Il déplore les rumeurs : mariage secret, fuite à l’étranger. « Tout le monde oublie que Nabou est aussi une victime. Elle a perdu quelqu’un qu’elle considérait comme un père. Que veut-on d’elle ? Qu’elle reste enfermée deux ans, sans revenu, sans thérapie, sans perspective ? » Pour lui, la réponse est claire : « Elle a droit à une existence digne. Et tant que la justice ne s’est pas prononcée, personne ne peut l’en priver». 

Le regard de la société, l’écho de la conscience

Si l’affaire fait autant parler, c’est aussi parce qu’elle touche à des zones sensibles : mémoire des morts, responsabilité morale, rapport au pardon. Le sociologue Abdou Khadre Sanokho, spécialiste des dynamiques sociales, analyse le traitement réservé à Nabou. « Juridiquement, elle est libre. Mais en réalité, elle vit dans une autre forme de prison : celle de la conscience ». Il invite à dépasser l’image : « On peut danser, poster des vidéos. Mais la conscience, elle, ne ment pas ».
 
Il rappelle que la société l’a condamnée avant le procès. « C’est la vindicte populaire qui l’a brûlée sur TikTok, Facebook, WhatsApp. » Peut-être, dit-il, que Nabou cherche aujourd’hui à reconquérir son image. « C’est peut-être sa manière de répondre.
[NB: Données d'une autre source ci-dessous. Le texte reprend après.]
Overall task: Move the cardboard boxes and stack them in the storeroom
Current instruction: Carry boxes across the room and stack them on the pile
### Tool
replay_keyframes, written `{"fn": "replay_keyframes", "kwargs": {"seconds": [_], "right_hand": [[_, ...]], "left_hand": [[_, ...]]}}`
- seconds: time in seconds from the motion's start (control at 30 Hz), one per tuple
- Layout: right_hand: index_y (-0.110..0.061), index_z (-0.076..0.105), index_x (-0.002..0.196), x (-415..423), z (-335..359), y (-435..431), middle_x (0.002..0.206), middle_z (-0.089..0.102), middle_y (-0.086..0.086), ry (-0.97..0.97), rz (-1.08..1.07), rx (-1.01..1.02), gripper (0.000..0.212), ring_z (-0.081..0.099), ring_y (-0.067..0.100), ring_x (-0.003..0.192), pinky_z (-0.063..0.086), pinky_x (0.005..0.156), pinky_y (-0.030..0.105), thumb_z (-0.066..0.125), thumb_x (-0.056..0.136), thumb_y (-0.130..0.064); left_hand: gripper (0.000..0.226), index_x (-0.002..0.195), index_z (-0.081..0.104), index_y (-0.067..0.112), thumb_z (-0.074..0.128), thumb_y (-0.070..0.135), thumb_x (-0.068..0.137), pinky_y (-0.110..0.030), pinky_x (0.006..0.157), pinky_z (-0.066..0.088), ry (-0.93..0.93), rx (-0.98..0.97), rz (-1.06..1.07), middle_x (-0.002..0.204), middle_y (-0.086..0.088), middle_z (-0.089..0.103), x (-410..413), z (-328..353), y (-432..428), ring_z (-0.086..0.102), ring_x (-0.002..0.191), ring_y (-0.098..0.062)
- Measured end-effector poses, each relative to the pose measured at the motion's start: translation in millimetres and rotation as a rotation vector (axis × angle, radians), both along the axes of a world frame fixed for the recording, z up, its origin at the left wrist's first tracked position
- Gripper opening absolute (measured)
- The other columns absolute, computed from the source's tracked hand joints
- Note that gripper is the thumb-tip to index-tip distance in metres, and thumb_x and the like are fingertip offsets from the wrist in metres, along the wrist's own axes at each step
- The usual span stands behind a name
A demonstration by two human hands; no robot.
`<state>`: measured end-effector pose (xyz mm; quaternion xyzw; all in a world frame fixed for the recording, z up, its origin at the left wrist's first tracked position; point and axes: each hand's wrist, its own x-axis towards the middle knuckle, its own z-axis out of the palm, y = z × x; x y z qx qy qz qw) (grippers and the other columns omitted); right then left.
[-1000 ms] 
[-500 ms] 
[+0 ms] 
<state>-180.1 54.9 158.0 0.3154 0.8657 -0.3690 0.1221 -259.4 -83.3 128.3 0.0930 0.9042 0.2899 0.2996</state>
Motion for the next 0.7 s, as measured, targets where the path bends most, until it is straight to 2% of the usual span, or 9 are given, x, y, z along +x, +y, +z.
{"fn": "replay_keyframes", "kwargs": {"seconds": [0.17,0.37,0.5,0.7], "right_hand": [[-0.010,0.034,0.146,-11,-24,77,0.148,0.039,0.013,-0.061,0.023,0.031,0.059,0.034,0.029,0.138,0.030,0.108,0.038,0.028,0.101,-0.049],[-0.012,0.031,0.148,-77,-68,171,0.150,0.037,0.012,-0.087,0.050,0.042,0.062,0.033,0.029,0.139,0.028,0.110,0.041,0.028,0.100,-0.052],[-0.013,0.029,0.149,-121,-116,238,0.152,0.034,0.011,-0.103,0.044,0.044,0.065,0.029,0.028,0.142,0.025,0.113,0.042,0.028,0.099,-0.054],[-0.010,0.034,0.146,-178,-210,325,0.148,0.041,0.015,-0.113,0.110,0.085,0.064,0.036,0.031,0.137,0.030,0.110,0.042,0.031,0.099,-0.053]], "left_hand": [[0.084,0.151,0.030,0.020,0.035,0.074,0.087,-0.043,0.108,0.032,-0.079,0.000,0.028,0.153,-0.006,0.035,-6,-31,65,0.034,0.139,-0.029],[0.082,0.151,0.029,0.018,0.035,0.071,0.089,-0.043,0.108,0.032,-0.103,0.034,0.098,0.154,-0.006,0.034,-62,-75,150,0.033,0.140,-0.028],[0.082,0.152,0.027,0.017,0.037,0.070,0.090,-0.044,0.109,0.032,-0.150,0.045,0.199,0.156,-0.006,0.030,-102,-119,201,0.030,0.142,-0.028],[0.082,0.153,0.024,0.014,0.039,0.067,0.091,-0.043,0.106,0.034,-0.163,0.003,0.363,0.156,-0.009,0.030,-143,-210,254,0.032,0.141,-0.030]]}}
Mais même un ami tué dans de telles circonstances mérite une certaine retenue ».
 
Il nuance : « Personne ne sait ce qu’elle a enduré en détention. Même si elle était lavée de tout soupçon, il lui restera cette trace sociale. » Et de conclure : « La mort sociale est parfois plus violente. Aujourd’hui, Nabou Lèye la vit en silence ».
 
Une vie suspendue à un verdict
 
Entre les murs de sa nouvelle vie, Nabou Lèye avance à tâtons. Ce qu’elle vit, peu le savent vraiment… Ce qu’elle ressent, encore moins. Mais ce qui est certain, c’est qu’elle ne danse plus comme avant. Ce n’est plus le même tempo. Plus la même insouciance. Il y a dans ses gestes, même les plus gracieux, une tension contenue, une douleur qui sourd. Comme si son corps disait ce que sa bouche ne peut pas. Comme si elle cherchait, à travers chaque mouvement, à retrouver un peu de ce qu’elle a perdu. Son téléphone reste souvent en veille. Par choix.
 
 Par prudence. Elle ne répond plus aux appels inconnus, aux commentaires. Elle se contente de publier, parfois, une vidéo, comme on glisse une bouteille à la mer. Un mouvement. Un sourire discret. Une posture. Rien d’explosif, mais toujours perçu comme une déflagration. Car aujourd’hui, chaque apparition devient un symbole, chaque chorégraphie, une question. Est-ce qu’elle va trop vite ? Est-ce qu’elle provoque? Est-ce qu’elle pleure en silence? Est-ce qu’elle est coupable ? Il n’y a pas de réponse simple…
 
Dans l’attente d’un procès, dans la brume d’une mémoire collective encore vive, elle demeure une figure controversée, une ombre en lumière. Accusée, mais non jugée. Visible, mais absente. Vivante, mais figée. Malgré la force qu’elle essaie d’afficher, Nabou Lèye reste une femme en exil. Un exil de ses certitudes, de son métier, de ses liens d’hier.